Britische Regierung bestreitet Einmischung
Einige Entscheidungsträger innerhalb der Premier League und auch der englischen Politik befürchteten damals, dass das Geschäft unlauter sein könnte. Der damalige Premierminister Boris Johnson erklärte jedoch auf Nachfrage in einer schriftlichen parlamentarischen Antwort, seine Regierung sei „zu keinem Zeitpunkt in die Übernahmeverhandlungen über den Verkauf von Newcastle involviert“ gewesen. Der Verkauf wurde schließlich abgeschlossen, nachdem der Premier League „rechtsverbindliche Zusicherungen“ gegeben wurden, dass der saudische Staat keine Kontrolle über Newcastle ausüben würde.
Doch das scheint sehr wohl der Fall gewesen zu sein: „In den am Sonntag erstmals veröffentlichten Nachrichten sagte Frau Staveley, sie stehe in direktem Kontakt mit Lord Grimstone und habe den Verkäufern des Clubs mitgeteilt, dass ‚der Minister hinter den Kulissen Druck ausübe‘ und sehr deutlich gemacht habe, dass er den Deal befürworte.
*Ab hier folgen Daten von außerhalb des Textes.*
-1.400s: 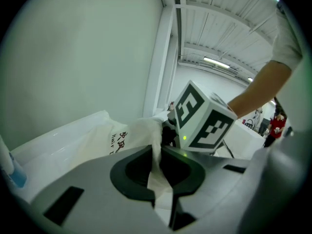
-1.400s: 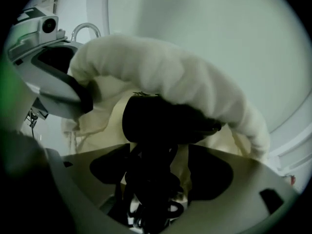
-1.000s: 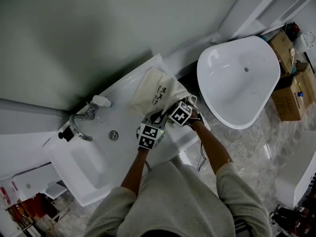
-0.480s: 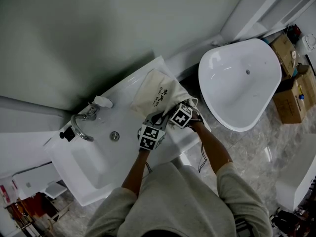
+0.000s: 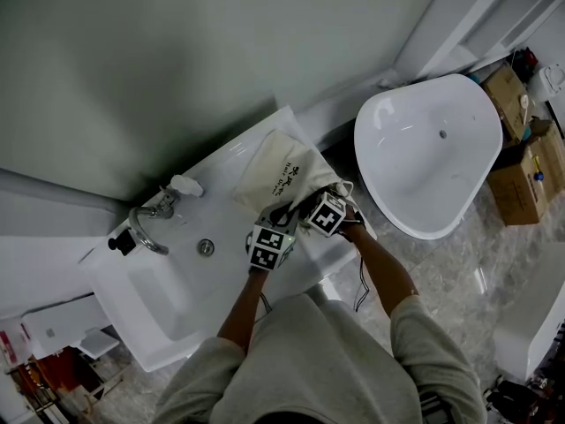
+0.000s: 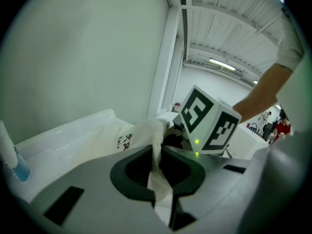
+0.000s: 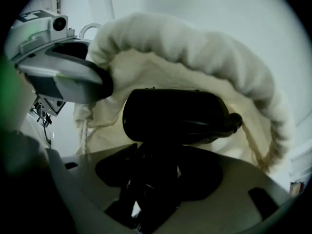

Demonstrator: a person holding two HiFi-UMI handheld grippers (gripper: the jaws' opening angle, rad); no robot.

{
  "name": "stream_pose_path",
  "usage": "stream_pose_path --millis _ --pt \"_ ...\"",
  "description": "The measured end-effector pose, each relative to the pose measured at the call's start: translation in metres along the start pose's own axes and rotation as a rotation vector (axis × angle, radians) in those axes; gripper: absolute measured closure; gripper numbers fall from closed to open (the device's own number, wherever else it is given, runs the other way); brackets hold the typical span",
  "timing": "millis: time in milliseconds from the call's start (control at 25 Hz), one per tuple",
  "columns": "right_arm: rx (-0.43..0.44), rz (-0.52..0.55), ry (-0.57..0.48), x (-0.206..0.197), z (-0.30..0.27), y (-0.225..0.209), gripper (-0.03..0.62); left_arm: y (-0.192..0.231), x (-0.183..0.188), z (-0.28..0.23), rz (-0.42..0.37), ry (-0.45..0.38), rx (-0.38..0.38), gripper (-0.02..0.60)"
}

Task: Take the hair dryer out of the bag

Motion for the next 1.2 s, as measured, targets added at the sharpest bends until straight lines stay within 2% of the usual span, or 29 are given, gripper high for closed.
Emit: stream_pose_path --millis 320,560,800,1200 --pt "-0.014 0.002 -0.033 -0.012 0.017 0.009 0.332 0.003 -0.003 0.000 -0.004 0.008 0.015 0.543" --pt "-0.021 -0.021 -0.037 -0.030 0.028 0.014 0.332 -0.005 -0.003 -0.003 -0.028 0.018 -0.002 0.543" --pt "-0.021 0.027 -0.035 -0.046 0.040 0.020 0.332 0.001 -0.004 -0.003 -0.017 0.023 0.022 0.543" --pt "-0.007 0.016 -0.129 -0.064 0.065 0.049 0.332 -0.002 -0.005 -0.009 -0.020 0.035 0.042 0.543"
Point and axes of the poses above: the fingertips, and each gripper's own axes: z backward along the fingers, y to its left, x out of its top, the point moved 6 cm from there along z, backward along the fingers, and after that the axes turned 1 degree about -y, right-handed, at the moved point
An einem Punkt warnte Frau Staveley die Verkäufer auch, dass ‚der Kronprinz die Geduld verliert‘.“
Fall soll neu aufgerollt werden
Angesichts der nun geleakten Konversationen haben mehrere britische Abgeordnete bereits angekündigt, den Fall noch einmal neu aufrollen zu wollen. Clive Efford, ein Labour-Abgeordneter, der dem Ausschuss angehörte, der den Deal damals prüfte, erklärt dem ‚Telegraph‘: „Für jeden, der an der Wahrheit interessiert war, war immer klar, dass Newcastle mit Staatsgeldern gekauft wurde und dass die saudische Regierung die wahren Eigentümer von Newcastle sind. Die Tatsache, dass die damalige Regierung die Übernahme unbedingt durchführen wollte, obwohl sie von den ständigen Menschenrechtsverletzungen wusste, ist eine Schande. Der Fußball sollte eine solche Art von Sports Washing nicht zulassen.“
Über ihre Anwälte ließ die Newcastle-Co-Eigentümerin Staveley am gestrigen Montag mitteilen, dass sie den Kronprinzen immer nur in seiner Eigenschaft als Vorsitzender des PIF erwähnt habe. Die Behauptung, dass ihre Botschaften Zweifel daran aufkommen ließen, ob die Zusicherungen über die Unabhängigkeit vom saudischen Staat eingehalten wurden, sei „genauso unlogisch wie falsch“, fügte sie hinzu. Ob das so ist, wird voraussichtlich in einem erneuten Verfahren entschieden.